Big-Data---Instagram-by-location

This repository contains the coded artifacts for the final project for COMP-548DL - Big Data Management and Processing of the University of Nicosia.

The project's purpose is to analyse data from Instagram posts and provide insights on the popularity of different locations on different time periods. The dataset contains information on 42M Posts, 1.2M Locations and 4.5M Profiles from Instagram from 2010 to 2019.

A document store database was selected (Firestore), based on the fact that Instagram posts would have more read operations than write operations (a post is viewed multiple times but is created only once). Then if someone wants to view a post, all the relevant information would be gathered in a compact document format.

If the data are to be processed a lot of times, or on a regular basis, a better idea would be to join the collections only once at the beginning and add some more information on a location or a user on each post's document. However, joining these 3 collections with millions of documents each would be very intensive and costly. So, after processing the posts, I only then joined the results with some fields from the other collections.

The procedured I followed is divided into the 3 notebooks of the repository as follows:

  1. Load_data

The first notebook is responsible for loading the data, and creating the files needed for the project. The notebook explains how the data was loaded to Firestore and how to create the files needed for the processing part and the streaming demo.

  1. Historical_Data_Processing

This notebook shows the processing that was made on Historical Data that we have stored. Since the volume of the data was very high, this notebook was ran on a Dataproc Cluster that consisted of 1 master node and 5 worker nodes (E2 -4CPU). (Google Cloud Platform) Processing was made using PySpark RDDs through some MapReduce operations and the SparkSQL DataFrame API for the sake of comparison.

  1. Streaming_Data_Demo

The third notebook contains the streaming data simulation.

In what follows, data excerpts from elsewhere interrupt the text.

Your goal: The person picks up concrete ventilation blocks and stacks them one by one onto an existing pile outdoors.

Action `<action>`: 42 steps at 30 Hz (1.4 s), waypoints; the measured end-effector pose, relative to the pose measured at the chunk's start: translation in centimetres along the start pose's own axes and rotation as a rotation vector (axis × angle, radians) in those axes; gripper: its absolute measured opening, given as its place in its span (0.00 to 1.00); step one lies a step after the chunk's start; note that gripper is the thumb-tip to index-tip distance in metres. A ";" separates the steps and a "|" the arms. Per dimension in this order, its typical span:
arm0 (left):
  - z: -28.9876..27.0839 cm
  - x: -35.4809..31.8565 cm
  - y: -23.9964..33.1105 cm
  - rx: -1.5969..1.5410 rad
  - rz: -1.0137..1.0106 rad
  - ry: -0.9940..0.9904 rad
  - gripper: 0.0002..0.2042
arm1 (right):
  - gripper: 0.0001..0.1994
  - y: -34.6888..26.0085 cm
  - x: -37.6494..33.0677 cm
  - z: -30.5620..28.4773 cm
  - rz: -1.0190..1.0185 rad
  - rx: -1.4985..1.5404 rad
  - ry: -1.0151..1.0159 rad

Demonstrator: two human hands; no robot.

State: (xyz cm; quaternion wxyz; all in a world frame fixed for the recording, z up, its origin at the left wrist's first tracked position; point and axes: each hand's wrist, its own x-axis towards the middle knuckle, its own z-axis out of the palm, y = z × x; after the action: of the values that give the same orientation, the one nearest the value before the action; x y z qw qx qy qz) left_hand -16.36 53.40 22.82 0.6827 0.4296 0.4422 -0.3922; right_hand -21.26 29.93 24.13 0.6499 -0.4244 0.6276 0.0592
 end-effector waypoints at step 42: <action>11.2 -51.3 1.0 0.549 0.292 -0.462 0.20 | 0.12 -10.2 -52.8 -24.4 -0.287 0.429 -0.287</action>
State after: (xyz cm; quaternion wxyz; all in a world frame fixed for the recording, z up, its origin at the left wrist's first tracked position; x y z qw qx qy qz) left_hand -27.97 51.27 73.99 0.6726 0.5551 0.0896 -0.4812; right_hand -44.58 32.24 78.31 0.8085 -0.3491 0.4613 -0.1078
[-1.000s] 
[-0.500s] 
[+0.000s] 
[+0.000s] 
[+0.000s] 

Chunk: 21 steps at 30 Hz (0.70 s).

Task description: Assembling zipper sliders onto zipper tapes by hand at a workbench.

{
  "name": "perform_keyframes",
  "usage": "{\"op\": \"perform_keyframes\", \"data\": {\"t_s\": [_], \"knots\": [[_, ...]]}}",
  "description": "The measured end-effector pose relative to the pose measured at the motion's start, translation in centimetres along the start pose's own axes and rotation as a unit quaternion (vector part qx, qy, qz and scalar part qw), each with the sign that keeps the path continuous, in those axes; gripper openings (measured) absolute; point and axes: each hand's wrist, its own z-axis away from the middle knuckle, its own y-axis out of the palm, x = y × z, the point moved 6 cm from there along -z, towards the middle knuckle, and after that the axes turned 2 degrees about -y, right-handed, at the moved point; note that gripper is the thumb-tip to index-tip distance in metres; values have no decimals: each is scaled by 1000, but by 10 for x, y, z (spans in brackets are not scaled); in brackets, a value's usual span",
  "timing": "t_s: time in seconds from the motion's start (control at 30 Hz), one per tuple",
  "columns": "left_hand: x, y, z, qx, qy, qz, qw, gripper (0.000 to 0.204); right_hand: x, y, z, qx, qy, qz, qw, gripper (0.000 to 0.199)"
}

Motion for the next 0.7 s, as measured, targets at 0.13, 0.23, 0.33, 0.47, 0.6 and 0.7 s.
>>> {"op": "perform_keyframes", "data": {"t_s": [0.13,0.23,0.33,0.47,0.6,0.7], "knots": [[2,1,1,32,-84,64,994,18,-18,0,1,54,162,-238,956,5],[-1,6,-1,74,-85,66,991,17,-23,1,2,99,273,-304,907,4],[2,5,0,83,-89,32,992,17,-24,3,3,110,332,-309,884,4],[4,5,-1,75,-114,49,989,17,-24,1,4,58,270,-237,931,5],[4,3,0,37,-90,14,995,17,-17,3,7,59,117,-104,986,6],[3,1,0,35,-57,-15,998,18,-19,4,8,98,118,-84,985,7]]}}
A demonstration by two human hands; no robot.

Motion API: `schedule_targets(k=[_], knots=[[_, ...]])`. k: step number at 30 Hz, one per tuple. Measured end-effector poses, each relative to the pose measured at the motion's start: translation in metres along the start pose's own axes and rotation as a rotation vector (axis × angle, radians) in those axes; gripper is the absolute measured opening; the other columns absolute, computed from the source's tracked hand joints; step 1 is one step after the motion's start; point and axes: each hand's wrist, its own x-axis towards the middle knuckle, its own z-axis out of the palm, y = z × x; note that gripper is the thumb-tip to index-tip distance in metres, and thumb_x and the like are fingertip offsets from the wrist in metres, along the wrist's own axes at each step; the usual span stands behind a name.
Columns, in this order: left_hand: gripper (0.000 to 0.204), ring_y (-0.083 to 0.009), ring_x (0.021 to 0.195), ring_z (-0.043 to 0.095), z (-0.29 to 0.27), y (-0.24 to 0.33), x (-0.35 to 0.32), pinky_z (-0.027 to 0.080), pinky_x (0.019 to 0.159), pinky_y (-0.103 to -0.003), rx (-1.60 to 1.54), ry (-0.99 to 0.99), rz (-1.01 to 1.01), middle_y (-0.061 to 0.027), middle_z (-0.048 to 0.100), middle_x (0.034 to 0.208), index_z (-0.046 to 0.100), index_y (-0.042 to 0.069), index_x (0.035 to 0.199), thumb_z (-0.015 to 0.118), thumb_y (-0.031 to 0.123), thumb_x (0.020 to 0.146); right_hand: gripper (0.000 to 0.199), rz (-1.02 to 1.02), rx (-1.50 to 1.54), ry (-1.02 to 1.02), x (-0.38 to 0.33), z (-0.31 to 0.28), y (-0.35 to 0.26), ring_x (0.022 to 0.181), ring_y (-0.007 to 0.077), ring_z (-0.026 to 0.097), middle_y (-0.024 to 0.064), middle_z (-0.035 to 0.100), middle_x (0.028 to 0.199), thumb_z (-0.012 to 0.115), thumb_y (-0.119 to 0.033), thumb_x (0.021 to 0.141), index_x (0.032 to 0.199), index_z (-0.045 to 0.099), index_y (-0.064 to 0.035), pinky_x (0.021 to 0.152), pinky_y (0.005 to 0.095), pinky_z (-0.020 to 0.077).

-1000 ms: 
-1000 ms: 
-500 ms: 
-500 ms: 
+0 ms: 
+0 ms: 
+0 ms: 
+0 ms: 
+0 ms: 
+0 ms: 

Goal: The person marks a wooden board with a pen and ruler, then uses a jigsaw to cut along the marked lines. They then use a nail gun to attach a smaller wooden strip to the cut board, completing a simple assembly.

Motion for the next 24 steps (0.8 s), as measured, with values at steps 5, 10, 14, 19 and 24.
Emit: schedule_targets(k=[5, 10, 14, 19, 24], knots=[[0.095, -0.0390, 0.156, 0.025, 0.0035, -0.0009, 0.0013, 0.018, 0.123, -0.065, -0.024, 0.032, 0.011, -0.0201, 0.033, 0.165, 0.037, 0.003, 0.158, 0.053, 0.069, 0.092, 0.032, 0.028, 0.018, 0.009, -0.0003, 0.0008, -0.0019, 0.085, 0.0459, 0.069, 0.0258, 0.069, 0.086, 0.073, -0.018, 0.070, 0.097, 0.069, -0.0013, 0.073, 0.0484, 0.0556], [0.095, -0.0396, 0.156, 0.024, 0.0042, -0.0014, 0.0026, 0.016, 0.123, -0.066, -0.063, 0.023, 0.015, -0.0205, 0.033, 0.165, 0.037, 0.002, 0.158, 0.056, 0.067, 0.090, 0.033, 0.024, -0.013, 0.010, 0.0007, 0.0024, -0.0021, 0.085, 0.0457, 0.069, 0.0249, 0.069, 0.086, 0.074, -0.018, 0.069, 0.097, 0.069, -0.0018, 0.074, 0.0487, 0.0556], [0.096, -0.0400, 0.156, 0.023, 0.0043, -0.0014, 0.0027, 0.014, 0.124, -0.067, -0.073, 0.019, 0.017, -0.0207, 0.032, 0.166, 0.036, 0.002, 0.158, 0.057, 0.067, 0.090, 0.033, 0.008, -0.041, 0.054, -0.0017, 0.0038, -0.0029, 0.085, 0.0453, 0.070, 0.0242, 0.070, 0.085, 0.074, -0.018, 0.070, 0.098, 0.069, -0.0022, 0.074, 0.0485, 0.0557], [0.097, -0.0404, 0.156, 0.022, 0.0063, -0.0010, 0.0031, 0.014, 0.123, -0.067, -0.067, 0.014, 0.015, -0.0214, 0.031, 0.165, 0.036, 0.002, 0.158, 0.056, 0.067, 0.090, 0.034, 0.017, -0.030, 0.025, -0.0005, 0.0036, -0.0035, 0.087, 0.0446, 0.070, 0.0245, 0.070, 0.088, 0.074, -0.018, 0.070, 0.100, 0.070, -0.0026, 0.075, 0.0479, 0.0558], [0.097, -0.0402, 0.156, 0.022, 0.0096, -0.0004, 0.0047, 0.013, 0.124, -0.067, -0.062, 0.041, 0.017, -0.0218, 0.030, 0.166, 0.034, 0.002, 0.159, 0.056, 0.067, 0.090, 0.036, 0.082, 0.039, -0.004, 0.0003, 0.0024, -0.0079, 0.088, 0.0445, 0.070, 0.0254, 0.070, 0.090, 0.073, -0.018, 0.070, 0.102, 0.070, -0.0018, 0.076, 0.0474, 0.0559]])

The last 30 days of the dataset were taken, split into daily batches and fed into a stream processing pipeline using SparkStreaming. Some simple aggregation statistics were calculated after each trigger, and a Results table was constantly being updated.

To visualize the results I prepared a report with some Map Charts on Google Looker at:
https://datastudio.google.com/reporting/e647d5ac-e2e2-437f-ac48-cb63d82fe382/page/p_zbw36zck2c

A brief overview of the project can be found on the below video:
https://youtu.be/BcUGLOHGWo0